Film review: The tricks in ‘Sleight’ are no treat

Latimore (left) works his magic in Sleight.

Two stars

Sleight Jacob Latimore, Dulé Hill, Storm Reid. Directed by J.D. Dillard. Rated R. Opens Friday in select theaters.

Bo (Jacob Latimore) works as a street magician, performing card tricks and other illusions for random passersby, whose amazement prompts them to throw a few bucks into his hat. Sadly, Sleight itself isn’t nearly so skilled at misdirection. The first bait-and-switch reveals that this isn’t so much a movie about a street magician as it is the umpteenth story of a low-level drug dealer trying to escape the business. Both of Bo’s parents are dead, leaving him to care for his adorable younger sister, Tina (Storm Reid); street magic doesn’t bring in remotely enough cash, so he’s forced to moonlight in the employ of Angelo (Dulé Hill), an LA crime boss who turns out to be much more ruthless and vicious than he first appears.

Director J.D. Dillard brings nothing particularly fresh to this hackneyed material, staging violent confrontations (including a scene in which Bo is forced to chop off a rival kingpin’s hand with a meat cleaver) that feel unerringly phony.
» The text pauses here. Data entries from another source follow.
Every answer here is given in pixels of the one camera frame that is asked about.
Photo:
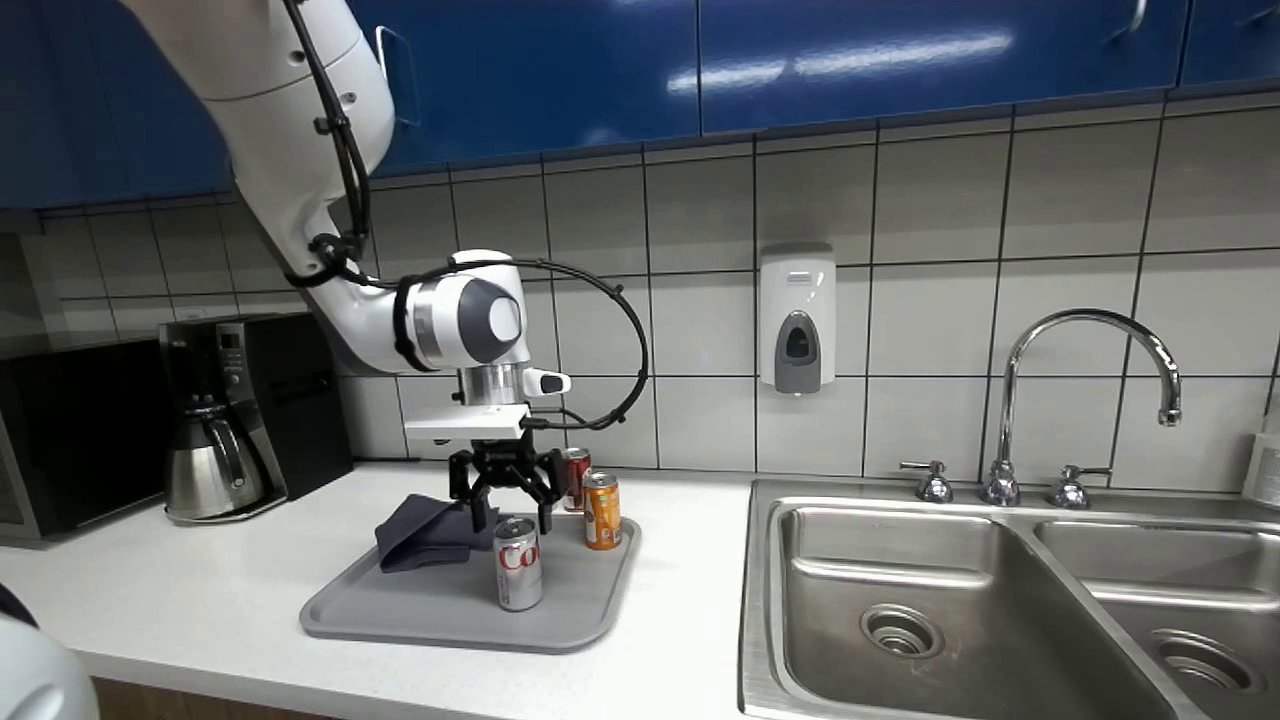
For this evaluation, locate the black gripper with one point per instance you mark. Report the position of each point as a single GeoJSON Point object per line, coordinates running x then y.
{"type": "Point", "coordinates": [505, 475]}

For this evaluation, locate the silver coke can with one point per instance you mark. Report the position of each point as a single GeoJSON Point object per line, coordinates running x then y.
{"type": "Point", "coordinates": [519, 564]}

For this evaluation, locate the wide blue cabinet door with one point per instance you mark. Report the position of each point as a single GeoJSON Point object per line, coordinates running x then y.
{"type": "Point", "coordinates": [533, 65]}

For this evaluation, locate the round sink drain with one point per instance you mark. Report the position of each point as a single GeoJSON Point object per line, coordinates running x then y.
{"type": "Point", "coordinates": [902, 628]}
{"type": "Point", "coordinates": [1201, 662]}

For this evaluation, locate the dark grey cloth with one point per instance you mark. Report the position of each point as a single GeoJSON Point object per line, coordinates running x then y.
{"type": "Point", "coordinates": [415, 535]}

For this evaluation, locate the translucent white container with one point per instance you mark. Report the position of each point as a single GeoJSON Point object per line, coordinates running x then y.
{"type": "Point", "coordinates": [1264, 468]}

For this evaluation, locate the orange soda can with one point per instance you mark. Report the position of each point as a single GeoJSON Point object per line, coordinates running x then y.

Still, there is at least the anticipation that Bo’s gift for sleight-of-hand will somehow rescue him at a crucial moment. Even this is a cheat, though, as it’s revealed that Bo achieves one of his most impressive tricks via an impossible technological method, akin to Tony Stark’s transformation into Iron Man (minus the suit). Essentially, Sleight is yet another superhero origin story. Just what we needed.